Problem requirements:
Leaving out all pictures, give again each line exactly, from the start of the listing through the line that contains "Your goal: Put".

Information shown:

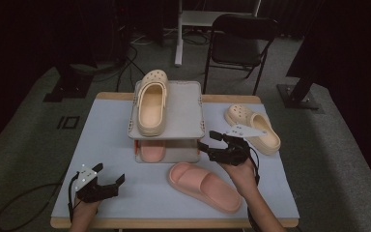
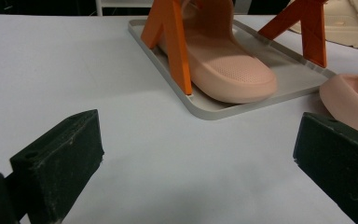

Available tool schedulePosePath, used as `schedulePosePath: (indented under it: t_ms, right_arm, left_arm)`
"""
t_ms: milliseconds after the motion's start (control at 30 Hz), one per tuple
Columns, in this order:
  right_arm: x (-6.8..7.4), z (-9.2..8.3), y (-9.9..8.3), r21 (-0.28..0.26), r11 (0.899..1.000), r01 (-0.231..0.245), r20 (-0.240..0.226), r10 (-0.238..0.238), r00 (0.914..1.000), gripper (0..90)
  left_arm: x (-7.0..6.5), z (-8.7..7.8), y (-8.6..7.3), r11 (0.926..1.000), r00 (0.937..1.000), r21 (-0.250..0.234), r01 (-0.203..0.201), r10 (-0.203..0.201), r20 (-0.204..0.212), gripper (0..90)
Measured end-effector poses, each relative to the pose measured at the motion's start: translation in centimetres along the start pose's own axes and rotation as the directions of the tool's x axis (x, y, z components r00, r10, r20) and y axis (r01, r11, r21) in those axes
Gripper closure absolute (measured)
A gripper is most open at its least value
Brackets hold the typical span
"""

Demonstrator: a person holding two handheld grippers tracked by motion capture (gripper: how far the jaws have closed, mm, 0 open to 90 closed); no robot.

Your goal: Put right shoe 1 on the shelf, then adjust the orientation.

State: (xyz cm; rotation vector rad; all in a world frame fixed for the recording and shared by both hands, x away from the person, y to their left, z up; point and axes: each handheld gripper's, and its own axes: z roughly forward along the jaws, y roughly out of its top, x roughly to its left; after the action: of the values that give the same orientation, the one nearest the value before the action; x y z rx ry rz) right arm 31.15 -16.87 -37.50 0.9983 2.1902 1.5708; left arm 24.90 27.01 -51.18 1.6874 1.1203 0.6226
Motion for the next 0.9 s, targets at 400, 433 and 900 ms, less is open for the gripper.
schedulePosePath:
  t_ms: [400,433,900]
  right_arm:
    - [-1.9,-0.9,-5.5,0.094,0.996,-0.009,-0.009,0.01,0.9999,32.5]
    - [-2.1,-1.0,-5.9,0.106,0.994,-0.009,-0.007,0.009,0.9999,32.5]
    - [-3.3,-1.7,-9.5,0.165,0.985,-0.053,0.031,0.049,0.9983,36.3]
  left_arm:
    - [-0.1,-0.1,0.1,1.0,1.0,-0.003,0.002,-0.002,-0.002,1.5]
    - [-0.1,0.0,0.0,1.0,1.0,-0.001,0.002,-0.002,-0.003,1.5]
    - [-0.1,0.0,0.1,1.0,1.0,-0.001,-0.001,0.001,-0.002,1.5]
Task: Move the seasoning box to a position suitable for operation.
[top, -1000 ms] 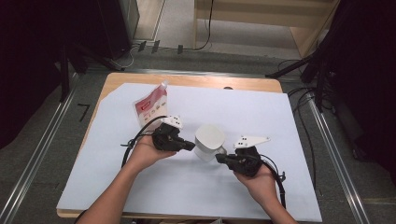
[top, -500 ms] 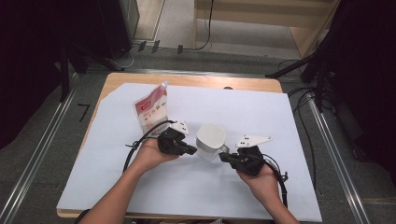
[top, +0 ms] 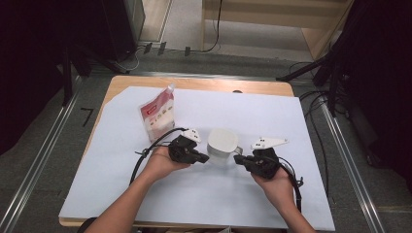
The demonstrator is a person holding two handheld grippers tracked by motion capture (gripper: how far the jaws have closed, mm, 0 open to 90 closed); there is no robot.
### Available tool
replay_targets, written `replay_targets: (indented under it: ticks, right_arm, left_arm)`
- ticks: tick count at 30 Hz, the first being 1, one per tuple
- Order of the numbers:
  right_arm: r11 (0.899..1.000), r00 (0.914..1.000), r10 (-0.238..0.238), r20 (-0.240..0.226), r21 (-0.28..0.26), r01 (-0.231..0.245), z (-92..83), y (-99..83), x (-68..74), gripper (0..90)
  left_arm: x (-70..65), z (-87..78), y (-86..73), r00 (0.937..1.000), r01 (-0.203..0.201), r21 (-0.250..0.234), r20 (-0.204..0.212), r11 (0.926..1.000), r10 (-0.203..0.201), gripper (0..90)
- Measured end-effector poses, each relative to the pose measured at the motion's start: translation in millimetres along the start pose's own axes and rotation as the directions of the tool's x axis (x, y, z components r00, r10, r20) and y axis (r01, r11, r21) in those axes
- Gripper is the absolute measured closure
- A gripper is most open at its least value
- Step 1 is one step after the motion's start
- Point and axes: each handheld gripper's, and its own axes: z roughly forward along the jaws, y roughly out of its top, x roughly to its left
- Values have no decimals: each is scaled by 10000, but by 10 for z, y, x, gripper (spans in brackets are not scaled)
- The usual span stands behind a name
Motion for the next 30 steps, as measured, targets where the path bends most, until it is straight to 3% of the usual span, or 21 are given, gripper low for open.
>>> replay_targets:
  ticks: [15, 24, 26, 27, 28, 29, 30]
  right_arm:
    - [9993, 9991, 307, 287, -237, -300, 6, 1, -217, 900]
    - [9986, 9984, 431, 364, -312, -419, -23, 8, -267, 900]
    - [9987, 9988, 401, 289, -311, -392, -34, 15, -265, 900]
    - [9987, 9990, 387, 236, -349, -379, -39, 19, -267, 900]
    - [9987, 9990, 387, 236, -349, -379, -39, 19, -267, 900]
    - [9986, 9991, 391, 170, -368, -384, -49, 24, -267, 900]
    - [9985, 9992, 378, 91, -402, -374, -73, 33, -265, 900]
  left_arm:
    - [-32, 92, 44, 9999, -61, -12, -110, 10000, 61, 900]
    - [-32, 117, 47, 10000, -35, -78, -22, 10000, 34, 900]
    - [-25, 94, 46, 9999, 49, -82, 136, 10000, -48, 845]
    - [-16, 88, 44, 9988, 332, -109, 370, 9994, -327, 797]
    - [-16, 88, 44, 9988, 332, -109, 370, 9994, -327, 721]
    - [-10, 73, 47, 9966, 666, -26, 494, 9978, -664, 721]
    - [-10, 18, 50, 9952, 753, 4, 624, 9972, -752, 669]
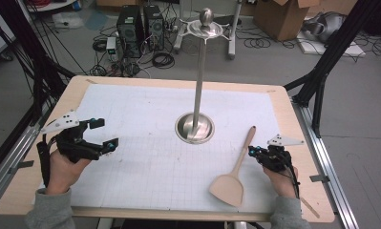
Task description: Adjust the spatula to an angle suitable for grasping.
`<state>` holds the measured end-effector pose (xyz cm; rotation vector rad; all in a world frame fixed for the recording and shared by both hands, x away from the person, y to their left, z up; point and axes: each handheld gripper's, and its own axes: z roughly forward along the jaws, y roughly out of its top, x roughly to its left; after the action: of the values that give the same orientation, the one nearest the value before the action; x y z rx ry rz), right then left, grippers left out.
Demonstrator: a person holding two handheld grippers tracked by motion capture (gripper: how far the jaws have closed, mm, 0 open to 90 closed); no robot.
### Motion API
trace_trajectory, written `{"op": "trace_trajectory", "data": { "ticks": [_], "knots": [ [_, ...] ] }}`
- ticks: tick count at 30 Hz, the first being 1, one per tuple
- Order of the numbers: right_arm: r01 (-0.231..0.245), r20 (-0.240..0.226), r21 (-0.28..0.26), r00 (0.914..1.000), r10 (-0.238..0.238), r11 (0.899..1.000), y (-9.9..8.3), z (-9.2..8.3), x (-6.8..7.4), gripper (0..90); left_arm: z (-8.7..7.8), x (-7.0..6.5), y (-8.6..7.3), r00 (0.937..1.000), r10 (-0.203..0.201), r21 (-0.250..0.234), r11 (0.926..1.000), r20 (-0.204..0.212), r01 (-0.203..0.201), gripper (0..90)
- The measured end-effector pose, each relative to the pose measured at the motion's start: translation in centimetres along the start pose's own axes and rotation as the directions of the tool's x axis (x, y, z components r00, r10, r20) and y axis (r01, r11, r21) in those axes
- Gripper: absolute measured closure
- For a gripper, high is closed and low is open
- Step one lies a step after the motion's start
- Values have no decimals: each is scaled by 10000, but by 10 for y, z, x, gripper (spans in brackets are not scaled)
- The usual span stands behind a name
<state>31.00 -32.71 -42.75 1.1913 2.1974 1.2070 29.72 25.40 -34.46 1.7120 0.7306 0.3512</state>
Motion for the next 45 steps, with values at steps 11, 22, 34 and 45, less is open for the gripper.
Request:
{"op": "trace_trajectory", "data": {
  "ticks": [11, 22, 34, 45],
  "knots": [
    [-226, 418, 139, 9989, 220, 9996, -2, 10, -21, 900, -4, 1, -1, 10000, -23, -14, 10000, -81, 23, 17],
    [-76, 401, 665, 9992, 49, 9978, -2, 26, -29, 900, -6, 0, -4, 9998, -81, 90, 9999, -175, 82, 17],
    [22, 182, 832, 9998, -38, 9965, 2, 35, -31, 900, -13, 1, -7, 9993, -100, 83, 9999, -363, 103, 17],
    [545, -190, 1174, 9984, -526, 9916, 15, 49, -27, 900, -15, 1, -8, 9989, -134, 85, 9999, -445, 137, 17]
  ]
}}
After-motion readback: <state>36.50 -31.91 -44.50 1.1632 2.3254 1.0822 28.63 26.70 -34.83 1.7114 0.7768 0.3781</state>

Exercise result:
Available tool schedulePosePath, used as `schedulePosePath: (indented under it: t_ms, right_arm, left_arm)`
"""
t_ms: milliseconds after the motion's start (control at 30 Hz), one per tuple
Columns, in this order:
  right_arm: x (-6.8..7.4), z (-9.2..8.3), y (-9.9..8.3), r21 (-0.28..0.26), r11 (0.899..1.000), r01 (-0.231..0.245), r20 (-0.240..0.226), r10 (-0.238..0.238), r00 (0.914..1.000), gripper (0..90)
  left_arm: x (-7.0..6.5), z (-8.7..7.8), y (-8.6..7.3), r11 (0.926..1.000), r00 (0.937..1.000), r21 (-0.250..0.234), r01 (-0.203..0.201), r10 (-0.203..0.201), r20 (-0.204..0.212), gripper (0..90)
Measured end-effector poses, each relative to the pose measured at the motion's start: translation in centimetres along the start pose's own axes and rotation as the directions of the tool's x axis (x, y, z components r00, r10, r20) and y axis (r01, r11, r21) in those axes
Gripper closure absolute (measured)
A gripper is most open at its least value
Brackets hold the typical span
"""

Demonstrator: a person holding two handheld grippers tracked by motion capture (gripper: how far the jaws have closed, mm, 0 open to 90 closed); no robot.

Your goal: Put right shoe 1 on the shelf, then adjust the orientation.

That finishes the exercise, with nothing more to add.